Mapping purpose was also collected in order to investigate if and when the system was used also as a supportive tool for ablation validation. In this study, repeat electroanatomical mapping for validation purposes was used in approximately half of the cases. Amongst the cases where validation were performed, the far majority were helpful to identify the need for additional ablation to complete the procedure. Although reasons for adding ablation applications after validation mapping were not detailed in the study, these results suggest that validation mapping often proves to be a valuable tool that should be included in the workflow routinely. Data collected in this study also showed that mapping itself did not add substantial time to the procedure. The system allows quick and automatic acquisition of maps without the need for manual annotation, with very limited or no need for post-processing. The TRUE HD study showed that mapping time is reasonable for different arrhythmias. In particular, the acquisition of validation maps was even faster when compared with initial diagnostic mapping, because data collection for validation often occurs only in a limited part of interest of the chamber in the majority of the cases.

Limitations

The main limitations of the present study are the lack of a control group and the limited follow-up period, that did not allow to assess clinical effectiveness of ablation through freedom from recurrences of primary arrhythmia in the treated patients.

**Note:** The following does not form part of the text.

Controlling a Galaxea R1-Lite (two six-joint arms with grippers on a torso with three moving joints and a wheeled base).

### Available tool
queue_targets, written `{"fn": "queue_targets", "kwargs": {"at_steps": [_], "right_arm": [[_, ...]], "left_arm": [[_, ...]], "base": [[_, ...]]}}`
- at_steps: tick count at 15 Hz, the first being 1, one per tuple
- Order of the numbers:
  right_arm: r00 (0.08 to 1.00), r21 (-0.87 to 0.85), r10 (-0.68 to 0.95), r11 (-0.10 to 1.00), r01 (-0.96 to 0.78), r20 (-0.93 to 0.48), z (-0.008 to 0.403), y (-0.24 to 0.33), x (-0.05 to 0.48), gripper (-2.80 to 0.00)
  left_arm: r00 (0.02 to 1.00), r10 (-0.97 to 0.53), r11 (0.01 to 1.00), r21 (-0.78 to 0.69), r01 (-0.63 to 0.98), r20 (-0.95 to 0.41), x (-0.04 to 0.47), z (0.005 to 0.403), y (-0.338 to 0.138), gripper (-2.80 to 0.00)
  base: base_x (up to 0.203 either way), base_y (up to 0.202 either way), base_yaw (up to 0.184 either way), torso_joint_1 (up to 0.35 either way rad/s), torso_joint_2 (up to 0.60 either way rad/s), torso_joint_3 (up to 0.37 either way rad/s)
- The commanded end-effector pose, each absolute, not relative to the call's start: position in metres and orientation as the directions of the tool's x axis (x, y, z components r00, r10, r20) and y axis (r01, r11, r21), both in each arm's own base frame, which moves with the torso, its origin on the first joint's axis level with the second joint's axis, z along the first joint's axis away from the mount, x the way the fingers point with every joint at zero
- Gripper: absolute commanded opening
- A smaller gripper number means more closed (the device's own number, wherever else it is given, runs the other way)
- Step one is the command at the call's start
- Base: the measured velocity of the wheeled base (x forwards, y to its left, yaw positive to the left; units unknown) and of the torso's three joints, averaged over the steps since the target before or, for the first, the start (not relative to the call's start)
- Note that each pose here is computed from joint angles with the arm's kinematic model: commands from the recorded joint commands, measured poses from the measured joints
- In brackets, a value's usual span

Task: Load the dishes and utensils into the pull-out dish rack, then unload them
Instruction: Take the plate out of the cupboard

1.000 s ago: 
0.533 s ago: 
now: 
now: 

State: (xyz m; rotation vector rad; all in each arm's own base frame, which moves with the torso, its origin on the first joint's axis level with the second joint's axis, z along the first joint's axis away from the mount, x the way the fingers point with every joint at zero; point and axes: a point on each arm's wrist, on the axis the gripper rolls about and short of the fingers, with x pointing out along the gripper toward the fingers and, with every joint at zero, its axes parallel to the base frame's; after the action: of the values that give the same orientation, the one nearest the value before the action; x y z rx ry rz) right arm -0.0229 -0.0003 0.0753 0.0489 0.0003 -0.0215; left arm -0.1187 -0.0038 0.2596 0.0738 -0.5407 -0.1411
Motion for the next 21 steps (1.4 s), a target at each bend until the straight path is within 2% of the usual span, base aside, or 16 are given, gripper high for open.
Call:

The absence of this follow-up is essentially justified by the inclusion of a large set of arrhythmias and by the main objective to evaluate usage and acute profile of a new mapping system. Another limitation is the lack of a standardized workflow for mapping which may have led to a better evaluation of the acute result in perspective of an optimized use of the UHD mapping system, although this reflects the diverse practice between operators and centres in the real-world.

Conclusions

The TRUE HD study prospectively evaluated the safety and acute effectiveness of using a novel UHD mapping system in a wide spectrum of clinical arrhythmias as standard-of-care by a variety of electrophysiologists worldwide. This is the first real-world data acquired at such scale that confirm that the system performs well and with a very low rate of patient device-related complications. When performed, validation mapping was useful for identifying additional targets for ablation in the majority of patients.

Acknowledgements

The authors thank Rami Guirguis, (Boston Scientific Corporation) for support in the study.

Funding

This work was supported by Boston Scientific Corp. Steering Committee: T.M. (USA), G.H. (Germany), P.J. (France), S.W. (USA), and T.W. (UK).

Conflict of interest: G.H.: research grants to the institution from Abbott, Biotronik, Boston Scientific, and Medtronic without personal financial benefits. S.W., T.W. and P.J.: have received consultant fees from Boston Scientific Corp.; T.M.: has received consulting fees from St Jude Medical, Biosense Webster, and Boston Scientific Corp.; W.M.: has received consulting fees from Biosense Webster, St Jude Medical, Boston Scientific Corp., Medtronic, and Biotronik; J.I.G.-B. has received consultant, proctoring and speaker's fees from Boston Scientific Corporation and St. Jude Medical; and G.R. and E.D. are employees of Boston Scientific Corp. All remaining authors have declared no conflicts of interest.